PROBLEM TO SOLVE: Of the lines listed below, return exactly those that run from the line containing "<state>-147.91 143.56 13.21" through the line containing "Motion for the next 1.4", both included.

[Saved entries]

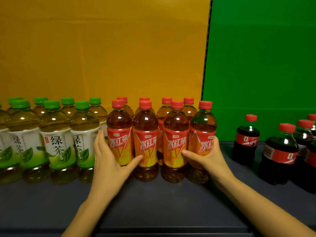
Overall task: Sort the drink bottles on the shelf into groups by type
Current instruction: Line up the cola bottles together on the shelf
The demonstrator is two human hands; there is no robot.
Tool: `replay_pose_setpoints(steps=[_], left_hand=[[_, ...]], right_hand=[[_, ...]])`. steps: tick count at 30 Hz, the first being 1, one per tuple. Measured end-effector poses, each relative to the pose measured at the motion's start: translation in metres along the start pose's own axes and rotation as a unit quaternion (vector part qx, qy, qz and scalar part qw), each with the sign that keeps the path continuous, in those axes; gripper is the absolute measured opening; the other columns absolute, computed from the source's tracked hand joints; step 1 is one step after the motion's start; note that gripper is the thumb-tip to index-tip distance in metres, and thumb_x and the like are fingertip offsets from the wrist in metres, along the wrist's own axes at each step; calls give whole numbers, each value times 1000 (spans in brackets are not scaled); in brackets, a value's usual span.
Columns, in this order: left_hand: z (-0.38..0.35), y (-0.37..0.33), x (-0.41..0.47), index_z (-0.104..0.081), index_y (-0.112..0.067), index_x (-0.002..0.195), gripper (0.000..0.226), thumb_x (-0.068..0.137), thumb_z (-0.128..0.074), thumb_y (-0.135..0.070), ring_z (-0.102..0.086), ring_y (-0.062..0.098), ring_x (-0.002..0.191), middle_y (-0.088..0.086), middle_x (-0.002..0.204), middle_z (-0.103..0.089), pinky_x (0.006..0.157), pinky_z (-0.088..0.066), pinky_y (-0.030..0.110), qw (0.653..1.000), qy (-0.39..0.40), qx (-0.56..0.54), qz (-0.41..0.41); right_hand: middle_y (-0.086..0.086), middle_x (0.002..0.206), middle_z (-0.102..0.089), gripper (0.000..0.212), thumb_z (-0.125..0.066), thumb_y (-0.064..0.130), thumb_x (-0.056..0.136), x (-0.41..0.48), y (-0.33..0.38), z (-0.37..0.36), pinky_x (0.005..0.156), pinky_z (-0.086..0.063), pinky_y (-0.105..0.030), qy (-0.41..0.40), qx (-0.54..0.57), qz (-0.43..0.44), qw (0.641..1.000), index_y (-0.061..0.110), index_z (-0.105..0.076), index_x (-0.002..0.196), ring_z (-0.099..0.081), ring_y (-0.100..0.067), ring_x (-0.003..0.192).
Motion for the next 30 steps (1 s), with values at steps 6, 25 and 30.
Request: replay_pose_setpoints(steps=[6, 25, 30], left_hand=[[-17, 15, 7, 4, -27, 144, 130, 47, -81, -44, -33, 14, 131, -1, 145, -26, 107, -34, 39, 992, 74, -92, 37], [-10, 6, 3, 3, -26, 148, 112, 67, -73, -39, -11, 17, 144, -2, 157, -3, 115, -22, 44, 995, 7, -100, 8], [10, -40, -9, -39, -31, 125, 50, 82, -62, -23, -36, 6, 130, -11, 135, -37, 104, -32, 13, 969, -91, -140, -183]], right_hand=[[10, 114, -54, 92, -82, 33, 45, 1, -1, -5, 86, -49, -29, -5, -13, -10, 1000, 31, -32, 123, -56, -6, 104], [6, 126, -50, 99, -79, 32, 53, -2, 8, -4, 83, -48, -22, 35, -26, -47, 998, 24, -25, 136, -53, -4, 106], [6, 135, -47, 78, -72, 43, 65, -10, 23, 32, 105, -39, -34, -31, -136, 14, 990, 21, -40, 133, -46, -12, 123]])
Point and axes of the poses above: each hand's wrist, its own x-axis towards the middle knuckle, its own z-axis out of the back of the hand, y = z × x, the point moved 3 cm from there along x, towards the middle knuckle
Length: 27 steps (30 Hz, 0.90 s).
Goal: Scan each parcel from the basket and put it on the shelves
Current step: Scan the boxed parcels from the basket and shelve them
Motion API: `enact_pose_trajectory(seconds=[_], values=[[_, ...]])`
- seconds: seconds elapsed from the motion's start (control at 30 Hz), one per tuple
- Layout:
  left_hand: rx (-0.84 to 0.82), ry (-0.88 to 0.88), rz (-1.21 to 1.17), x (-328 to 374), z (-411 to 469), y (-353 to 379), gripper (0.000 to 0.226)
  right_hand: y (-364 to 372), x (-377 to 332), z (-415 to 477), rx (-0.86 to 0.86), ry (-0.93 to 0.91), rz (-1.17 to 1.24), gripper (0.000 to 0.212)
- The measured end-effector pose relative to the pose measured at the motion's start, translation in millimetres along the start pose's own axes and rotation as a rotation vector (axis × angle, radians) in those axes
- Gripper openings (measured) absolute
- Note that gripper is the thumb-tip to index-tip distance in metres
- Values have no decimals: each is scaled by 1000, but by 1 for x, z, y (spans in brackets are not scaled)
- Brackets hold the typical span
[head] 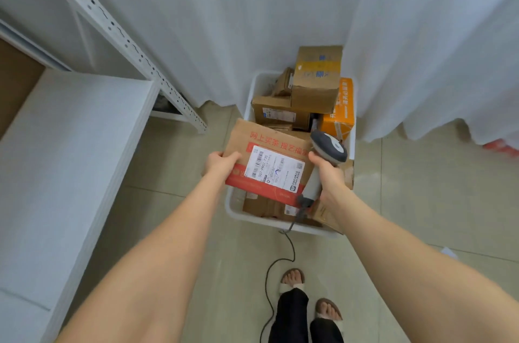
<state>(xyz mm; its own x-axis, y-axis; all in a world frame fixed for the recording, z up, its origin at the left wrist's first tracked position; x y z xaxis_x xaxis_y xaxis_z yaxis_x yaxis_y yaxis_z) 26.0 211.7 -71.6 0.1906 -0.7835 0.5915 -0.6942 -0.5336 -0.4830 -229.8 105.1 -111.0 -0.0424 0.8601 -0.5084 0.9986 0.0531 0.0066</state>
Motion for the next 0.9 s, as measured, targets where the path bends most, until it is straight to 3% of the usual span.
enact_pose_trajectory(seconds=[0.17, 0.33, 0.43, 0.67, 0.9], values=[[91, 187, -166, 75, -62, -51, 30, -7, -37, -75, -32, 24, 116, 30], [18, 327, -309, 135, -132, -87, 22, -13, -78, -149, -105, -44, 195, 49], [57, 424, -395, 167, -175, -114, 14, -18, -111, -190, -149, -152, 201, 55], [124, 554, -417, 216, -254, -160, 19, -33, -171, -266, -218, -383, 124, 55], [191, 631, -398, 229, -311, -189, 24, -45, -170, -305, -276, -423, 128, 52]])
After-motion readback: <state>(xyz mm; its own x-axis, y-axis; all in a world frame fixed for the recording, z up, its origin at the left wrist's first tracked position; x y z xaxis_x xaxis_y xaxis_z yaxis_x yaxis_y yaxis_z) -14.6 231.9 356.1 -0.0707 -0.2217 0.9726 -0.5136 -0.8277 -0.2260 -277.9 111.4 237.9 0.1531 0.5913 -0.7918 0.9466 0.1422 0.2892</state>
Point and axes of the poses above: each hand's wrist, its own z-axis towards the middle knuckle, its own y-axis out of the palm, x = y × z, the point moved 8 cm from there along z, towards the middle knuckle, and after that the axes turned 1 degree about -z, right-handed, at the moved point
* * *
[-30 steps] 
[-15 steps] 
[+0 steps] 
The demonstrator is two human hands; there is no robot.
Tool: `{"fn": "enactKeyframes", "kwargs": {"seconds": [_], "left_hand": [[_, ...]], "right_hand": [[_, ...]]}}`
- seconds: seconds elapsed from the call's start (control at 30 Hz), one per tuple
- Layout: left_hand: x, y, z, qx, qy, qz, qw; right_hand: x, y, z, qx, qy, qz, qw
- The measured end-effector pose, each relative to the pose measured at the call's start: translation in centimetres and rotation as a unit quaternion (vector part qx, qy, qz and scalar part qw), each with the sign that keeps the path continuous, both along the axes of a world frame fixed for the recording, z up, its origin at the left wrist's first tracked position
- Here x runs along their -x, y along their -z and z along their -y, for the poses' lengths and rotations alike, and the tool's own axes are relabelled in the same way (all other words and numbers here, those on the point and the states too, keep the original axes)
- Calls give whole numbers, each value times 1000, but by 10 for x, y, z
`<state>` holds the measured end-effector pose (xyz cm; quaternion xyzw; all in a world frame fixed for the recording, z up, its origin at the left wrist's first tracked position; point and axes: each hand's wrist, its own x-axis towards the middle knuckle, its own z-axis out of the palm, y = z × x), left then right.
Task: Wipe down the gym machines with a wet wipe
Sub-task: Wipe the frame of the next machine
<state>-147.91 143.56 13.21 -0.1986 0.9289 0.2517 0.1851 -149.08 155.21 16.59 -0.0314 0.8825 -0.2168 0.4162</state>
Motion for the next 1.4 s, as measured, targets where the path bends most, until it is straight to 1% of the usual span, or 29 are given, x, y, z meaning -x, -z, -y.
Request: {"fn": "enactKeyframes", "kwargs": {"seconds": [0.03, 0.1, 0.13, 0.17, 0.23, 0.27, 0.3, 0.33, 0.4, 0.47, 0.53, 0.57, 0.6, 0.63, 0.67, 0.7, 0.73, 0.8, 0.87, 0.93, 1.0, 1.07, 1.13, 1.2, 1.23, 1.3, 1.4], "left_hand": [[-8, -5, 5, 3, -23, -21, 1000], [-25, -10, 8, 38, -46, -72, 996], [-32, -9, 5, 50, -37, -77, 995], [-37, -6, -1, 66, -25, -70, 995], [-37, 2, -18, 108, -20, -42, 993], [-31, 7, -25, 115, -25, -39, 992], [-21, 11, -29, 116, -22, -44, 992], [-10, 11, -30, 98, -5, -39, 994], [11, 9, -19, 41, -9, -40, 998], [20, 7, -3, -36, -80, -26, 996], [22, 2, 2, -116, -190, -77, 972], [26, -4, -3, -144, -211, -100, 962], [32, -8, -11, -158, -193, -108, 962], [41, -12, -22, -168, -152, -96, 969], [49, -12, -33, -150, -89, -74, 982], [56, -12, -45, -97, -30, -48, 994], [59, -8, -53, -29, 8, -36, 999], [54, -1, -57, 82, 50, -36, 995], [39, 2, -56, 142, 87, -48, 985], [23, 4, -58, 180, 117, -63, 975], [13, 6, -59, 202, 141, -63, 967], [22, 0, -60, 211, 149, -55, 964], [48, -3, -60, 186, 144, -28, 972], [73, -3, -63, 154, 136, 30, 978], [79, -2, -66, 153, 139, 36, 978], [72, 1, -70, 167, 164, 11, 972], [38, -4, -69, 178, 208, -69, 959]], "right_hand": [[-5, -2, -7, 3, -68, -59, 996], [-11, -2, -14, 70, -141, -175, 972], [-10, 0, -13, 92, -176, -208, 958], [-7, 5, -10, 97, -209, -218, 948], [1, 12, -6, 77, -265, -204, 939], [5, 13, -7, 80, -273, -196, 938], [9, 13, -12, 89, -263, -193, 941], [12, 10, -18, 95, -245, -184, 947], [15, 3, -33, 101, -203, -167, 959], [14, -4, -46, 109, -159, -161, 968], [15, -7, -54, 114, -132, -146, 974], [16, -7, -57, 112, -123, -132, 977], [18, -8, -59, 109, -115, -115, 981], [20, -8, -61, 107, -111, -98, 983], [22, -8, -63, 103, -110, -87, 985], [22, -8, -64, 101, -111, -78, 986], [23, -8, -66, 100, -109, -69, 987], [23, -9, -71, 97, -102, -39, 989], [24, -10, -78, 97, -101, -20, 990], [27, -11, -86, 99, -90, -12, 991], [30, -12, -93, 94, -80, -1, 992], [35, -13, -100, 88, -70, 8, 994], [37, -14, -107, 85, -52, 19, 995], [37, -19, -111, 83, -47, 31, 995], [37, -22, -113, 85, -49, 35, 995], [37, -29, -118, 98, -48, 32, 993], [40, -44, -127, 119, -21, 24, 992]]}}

ANSWER TO THIS EXERCISE:
<state>-147.91 143.56 13.21 -0.1986 0.9289 0.2517 0.1851 -149.08 155.21 16.59 -0.0314 0.8825 -0.2168 0.4162</state>
Motion for the next 1.4 s, as measured, targets where the path bends most, until it is straight to 1% of the usual span, or 29 are given, x, y, z meaning -x, -z, -y.

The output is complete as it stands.